Las Palmas de Gran Canaria, 16 may (EFE).- La juez de lo Penal número 1 de Arrecife (Lanzarote) ha impuesto las multas máximas previstas en el Código Penal contra quien cace especies protegidas para diez personas que fueron sorprendidas en septiembre de 2015 comiendo un guiso de pardelas en el islote de Alegranza.

La sentencia considera probado que uno de ellos reconoció de manera espontánea a los agentes de la Guardia Civil que los sorprendieron en plena comida que estaban guisando pardelas, un ave protegida por la legislación española, que nidifica en ese islote del Parque Natural del Archipiélago Chinijo.

Ese testimonio se vio luego corroborado por las pruebas de ADN que se realizaron a los restos del guiso incautados por los agentes.

Durante el juicio, las defensas alegaron que sus clientes estaban comiendo carne de cordero y otros alimentos que habían llevado consigo e impugnaron las pruebas de ADN por considerar que se había roto la cadena de custodia de los restos del asado.

Sin embargo, la juez considera que no han aportado prueba alguna de tal falta de diligencia en el cuidado de esas muestras y que los testimonios de sus clientes "no son creíbles en absoluto".

La magistrada recuerda además que, aunque negaran que hubieran cazado pardelas, los agentes del Servicio de Protección de la Naturaleza (Seprona) hallaron en las inmediaciones del lugar donde estaban comiendo "gran cantidad de nidos de pardela vacíos, con signos de que había habido pollos recientemente".

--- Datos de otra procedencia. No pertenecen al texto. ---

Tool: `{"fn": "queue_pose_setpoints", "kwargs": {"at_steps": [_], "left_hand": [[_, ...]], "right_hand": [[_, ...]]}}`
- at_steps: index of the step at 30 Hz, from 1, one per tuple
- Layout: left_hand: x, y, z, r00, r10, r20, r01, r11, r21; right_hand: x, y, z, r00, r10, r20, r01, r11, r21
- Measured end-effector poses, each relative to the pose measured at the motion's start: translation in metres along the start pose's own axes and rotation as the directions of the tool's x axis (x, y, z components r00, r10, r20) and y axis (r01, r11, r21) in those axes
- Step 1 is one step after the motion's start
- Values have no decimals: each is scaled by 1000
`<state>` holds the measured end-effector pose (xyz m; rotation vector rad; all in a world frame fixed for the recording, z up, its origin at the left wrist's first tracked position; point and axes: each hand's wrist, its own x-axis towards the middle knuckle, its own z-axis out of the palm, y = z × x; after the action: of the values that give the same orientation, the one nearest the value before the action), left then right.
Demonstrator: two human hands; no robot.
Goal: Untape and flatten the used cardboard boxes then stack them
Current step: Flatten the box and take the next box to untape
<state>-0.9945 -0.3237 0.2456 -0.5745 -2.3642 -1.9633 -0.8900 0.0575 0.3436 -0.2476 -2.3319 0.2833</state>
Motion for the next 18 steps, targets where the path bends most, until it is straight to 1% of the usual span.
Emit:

La sentencia absuelve, en cambio, a las otras nueve personas señaladas en este juicio por la acusación ejercida por la Asociación de Amigos de la Pardela, al considerar que no hay pruebas de que cazaran aves ni de que participaran en el guiso de pardelas.

La juez decide imponer a los acusados la multa máxima prevista en el Código Penal para los delitos de caza de especies protegidas: 24 meses de sanción, a la que aplica una cuota diaria de 12 euros (8.640 euros de multa cada uno de los condenados).

La magistrada razona que los procesados merecen esa sanción en su límite superior porque estaban en un parque natural, sabían que estaban atacando a una especie protegida en su periodo de nidificación y se aprovecharon de un permiso legal concedido por el Cabildo de Lanzarote para pasar un día en el islote de Alegranza.

Los diez condenados en esta sentencia son Fernando G.B, Juan Carlos G.B., Andrés C.G., Antonio Q.L., Victoriano S.C., Juan C.A., Jaime Isaac R.R., Orlando José R.C., Adal G.C. e Ibrain Josué C.D., todos ellos acusados por la Fiscalía de Medio Ambiente.